Real World Impacts of Growing Student Loan Debt
With the cost of tuition, loan delinquencies and student debt all on the rise, millennials aren’t able to enter the housing market at the same age as their predecessors, which is having a ripple effect throughout the market and could have long-lasting consequences.
A report from the International Institute of Finance (IIF), shows people under the age of 30 can’t afford to become homebuyers, which are negatively impacting housing prices and could disrupt the slow-burning economic recovery.
College tuition costs are increasing ten-times as fast as food housing and health-care, according the IIF, and for the first time ever in 2012, outstanding debt topped $1 trillion, increasing by four times its amount since 2003. The study also shows nearly 20% of U.S. households have outstanding student debt, compared to 16% in 2007. In addition, the average wage for workers in the 25-to-34-year-old age group also decreased by 10%.
Housing Market Effects
The immediate impact of young adults skipping homeownership is a fuller rental market and fewer home owners, says Patrick Newport, IHS Global Insight economist.

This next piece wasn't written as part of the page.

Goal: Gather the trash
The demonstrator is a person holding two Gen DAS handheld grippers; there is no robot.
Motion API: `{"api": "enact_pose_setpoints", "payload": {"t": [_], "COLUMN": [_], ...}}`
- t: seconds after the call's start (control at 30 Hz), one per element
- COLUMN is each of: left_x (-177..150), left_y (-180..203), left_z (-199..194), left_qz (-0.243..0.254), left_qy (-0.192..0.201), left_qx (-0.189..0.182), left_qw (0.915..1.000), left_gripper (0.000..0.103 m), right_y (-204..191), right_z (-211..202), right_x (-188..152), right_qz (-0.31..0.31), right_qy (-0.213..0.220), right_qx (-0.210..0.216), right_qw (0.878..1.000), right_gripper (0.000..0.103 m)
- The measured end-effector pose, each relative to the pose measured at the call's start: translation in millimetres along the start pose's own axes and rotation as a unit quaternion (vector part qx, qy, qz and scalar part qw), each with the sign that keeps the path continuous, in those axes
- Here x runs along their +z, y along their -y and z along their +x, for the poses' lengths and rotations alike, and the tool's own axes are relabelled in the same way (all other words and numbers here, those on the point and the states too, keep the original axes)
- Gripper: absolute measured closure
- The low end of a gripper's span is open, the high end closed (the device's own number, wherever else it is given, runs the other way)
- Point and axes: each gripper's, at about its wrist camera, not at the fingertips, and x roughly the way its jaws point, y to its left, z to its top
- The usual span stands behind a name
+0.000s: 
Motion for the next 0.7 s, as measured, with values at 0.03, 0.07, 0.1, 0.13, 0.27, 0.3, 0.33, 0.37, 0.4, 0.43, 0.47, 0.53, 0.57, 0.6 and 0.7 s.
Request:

“Student debt will affect the home ownership rate, which may drop in the next three or four years to levels last seen in the 1960s.”
In turn, rental prices will rise--particularly in big cities--as demand increases. More multi-unit homes will be built to meet this demand for rental units as well, he says.
In the past, college grads made up a largest portion of the first-time-homebuyers group, however the high debt they carry and their low wages make accessing a mortgage difficult, the IIF reports.
The trend will negatively impact the economy, according to William Delwiche, investment strategist at private equity firm Robert J. Baird and Co., because this group is holding back on major life purchases such as home investments.
“It decreases the vibrancy of the economy and decreases the recovery. The impact is more cumulative.” he says.
The Real World Impact of Debt
Rutgers University recently found 40% of students graduating from a four-year college with debt have delayed big-ticket purchases, which is bad for the economy since consumer spending makes up a significant portion of the country’s gross domestic product.
“These college graduates are saddled with debt and can’t buy a house, or get married, or buy a car, the way you would expect to see in a healthy economic environment,” Delwiche says.
While the labor market is improving and more young adults have been finding work recently, they might be overqualified and wages have remained stagnate.
“They are graduating and finding jobs, but the jobs aren’t paying what they should,” he says. “So this delays their flexibility in the near term.”
The IIF says in 2011, first-time homebuyers fell to the smallest percentage of total home purchasers since 2006, and that the Federal Reserve says that from 2009 to 2011, only 9% of those ages 29-to-34 were approved for a first-time mortgage. In the past decade, home ownership for those under 35 fell significantly.
The Bigger Problem
Newport argues home prices are being pushed up for another reason: lack of supply. In 2012, according to Newport, more than 1.1 new households were formed compared to only around 900,000 homes built that same year.
“What’s driving prices up right now are low interest rates and the fact that we are not building enough homes to meet population growth. The inventory number isn’t exceeding demand. I don’t think the student debt effect is as important as what’s driving prices up right now.”
Andrew Kelly, a research fellow in education policy at the American Enterprise Institute (AEI), says student loan debt is a problem, but cant be blamed for everything
“The tendency is to think of student loan debt as ‘The’ problem,” he says. “Yes debt-to-income ratios are growing and tuition costs are growing higher than inflation and wages. But people focus their reform energy on the debt, and I argue that its part of a broader problem. It doesn’t make the plight of individual borrowers or the impact on the economy any less acute.”
Kelly doesn’t argue against the value of a college education, but says the extraordinary cost to get a four-year degree needs to be addressed.
“The question is not if people are graduating with more debt, but rather are they better off for investing their money [in education]?” Kelly says. “If you look at wages and earnings for high school graduates, those people with a degree will still be better off. Even if they have debt in the short term and it hampers their ability to do things like this.”
Student debt is only really an investment when it’s used simply for education, says Edward Pinto, AEI scholar on housing and real estate. But all too often, students take out more loans than necessary.
“One of the issues is that much of the student lending is going to finance living expenses—the lattes, people living in kiddie condos, cell phones—it all gets very expensive,” Pinto says. He adds that many aren’t working during off semesters to make up the costs, deepening them in debt.